### Aim of the task
In the entries below, the lines from the one with "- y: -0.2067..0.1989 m" through the one with "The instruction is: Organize" are to be copied exactly; both ends count.

### Given records
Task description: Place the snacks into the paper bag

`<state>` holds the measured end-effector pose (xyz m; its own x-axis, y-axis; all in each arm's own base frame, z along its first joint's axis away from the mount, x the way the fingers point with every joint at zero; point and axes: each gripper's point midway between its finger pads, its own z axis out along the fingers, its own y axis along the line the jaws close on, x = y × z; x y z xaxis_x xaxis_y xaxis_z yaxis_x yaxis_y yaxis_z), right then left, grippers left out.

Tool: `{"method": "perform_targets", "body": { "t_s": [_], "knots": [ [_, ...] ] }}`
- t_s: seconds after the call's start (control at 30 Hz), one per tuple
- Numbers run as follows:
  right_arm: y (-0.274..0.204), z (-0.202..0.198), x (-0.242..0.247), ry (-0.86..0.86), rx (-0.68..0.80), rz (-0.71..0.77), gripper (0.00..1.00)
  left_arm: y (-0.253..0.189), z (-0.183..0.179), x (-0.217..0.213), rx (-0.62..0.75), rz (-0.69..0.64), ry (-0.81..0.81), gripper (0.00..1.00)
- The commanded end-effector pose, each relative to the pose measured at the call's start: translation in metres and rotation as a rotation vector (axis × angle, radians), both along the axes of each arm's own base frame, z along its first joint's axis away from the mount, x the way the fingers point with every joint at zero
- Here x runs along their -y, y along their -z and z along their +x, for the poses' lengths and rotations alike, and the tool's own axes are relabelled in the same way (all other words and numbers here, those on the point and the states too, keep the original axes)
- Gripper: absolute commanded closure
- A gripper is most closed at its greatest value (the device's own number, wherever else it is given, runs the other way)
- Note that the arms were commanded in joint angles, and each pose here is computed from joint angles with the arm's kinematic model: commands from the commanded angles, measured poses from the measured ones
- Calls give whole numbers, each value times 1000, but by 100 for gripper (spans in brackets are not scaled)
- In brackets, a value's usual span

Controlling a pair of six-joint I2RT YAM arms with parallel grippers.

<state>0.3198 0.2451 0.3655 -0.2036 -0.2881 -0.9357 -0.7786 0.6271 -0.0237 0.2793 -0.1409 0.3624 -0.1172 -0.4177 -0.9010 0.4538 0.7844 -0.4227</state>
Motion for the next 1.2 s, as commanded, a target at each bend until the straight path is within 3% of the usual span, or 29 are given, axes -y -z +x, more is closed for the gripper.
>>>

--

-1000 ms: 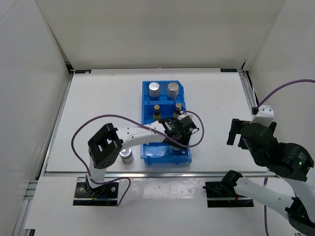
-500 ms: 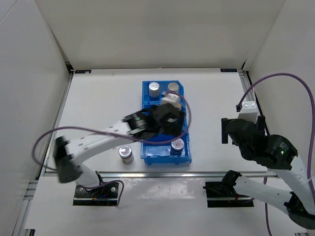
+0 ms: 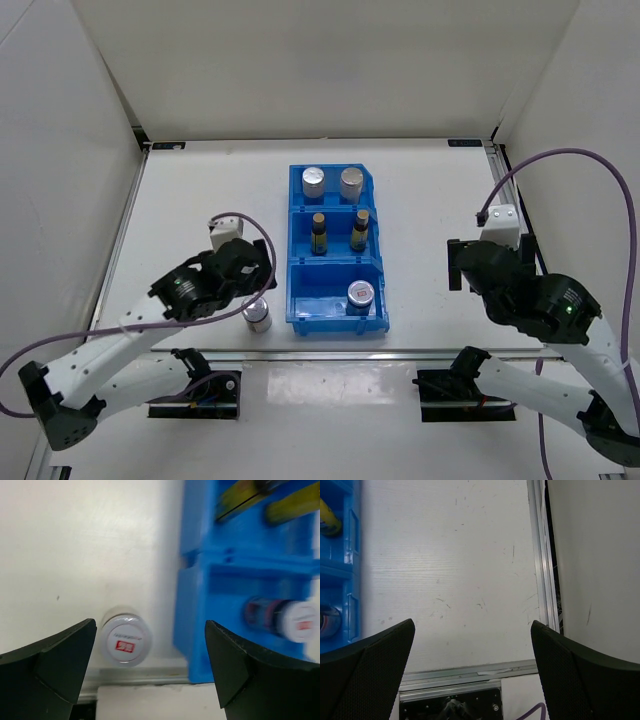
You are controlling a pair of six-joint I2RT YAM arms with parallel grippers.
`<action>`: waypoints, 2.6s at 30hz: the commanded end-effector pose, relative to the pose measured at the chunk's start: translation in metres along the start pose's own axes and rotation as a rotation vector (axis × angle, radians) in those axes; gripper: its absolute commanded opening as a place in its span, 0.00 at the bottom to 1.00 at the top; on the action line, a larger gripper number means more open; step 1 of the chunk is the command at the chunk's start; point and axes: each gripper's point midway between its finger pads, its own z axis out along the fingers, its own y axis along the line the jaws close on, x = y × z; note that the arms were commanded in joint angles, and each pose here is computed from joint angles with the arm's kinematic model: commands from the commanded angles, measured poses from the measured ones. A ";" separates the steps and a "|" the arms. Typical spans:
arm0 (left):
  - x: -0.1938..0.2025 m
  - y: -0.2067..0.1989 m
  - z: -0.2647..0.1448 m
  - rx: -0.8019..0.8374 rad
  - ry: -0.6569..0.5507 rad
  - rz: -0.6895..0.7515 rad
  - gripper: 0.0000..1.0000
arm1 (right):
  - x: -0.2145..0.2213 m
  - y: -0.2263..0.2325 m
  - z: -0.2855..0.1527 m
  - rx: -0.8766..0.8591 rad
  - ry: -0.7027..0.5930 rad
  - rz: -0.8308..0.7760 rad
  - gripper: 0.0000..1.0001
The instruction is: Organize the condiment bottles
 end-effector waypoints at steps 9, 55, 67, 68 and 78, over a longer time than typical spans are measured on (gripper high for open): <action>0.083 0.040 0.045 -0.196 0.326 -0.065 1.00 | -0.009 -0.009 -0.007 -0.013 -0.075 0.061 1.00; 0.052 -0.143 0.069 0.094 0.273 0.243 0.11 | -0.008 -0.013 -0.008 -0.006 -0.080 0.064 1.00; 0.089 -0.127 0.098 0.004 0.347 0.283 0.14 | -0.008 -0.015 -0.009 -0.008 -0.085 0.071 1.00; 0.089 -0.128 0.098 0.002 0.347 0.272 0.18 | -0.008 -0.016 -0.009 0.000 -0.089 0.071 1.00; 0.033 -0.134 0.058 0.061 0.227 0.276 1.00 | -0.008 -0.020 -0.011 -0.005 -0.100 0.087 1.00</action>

### Exercise result
  - y: -0.2067..0.1989 m
  - z: -0.2647..0.1448 m
  - rx: -0.8019..0.8374 rad
  - ry: -0.6569..0.5507 rad
  - rz: -0.6895..0.7515 rad
  - gripper: 0.0000..1.0000
arm1 (right):
  - x: -0.2145..0.2213 m
  - y: -0.2263..0.2325 m
  - z: -0.2855..0.1527 m
  - rx: -0.8766..0.8591 rad
  - ry: -0.7027..0.5930 rad
  - rz: -0.8308..0.7760 rad
  - gripper: 0.0000..1.0001
The instruction is: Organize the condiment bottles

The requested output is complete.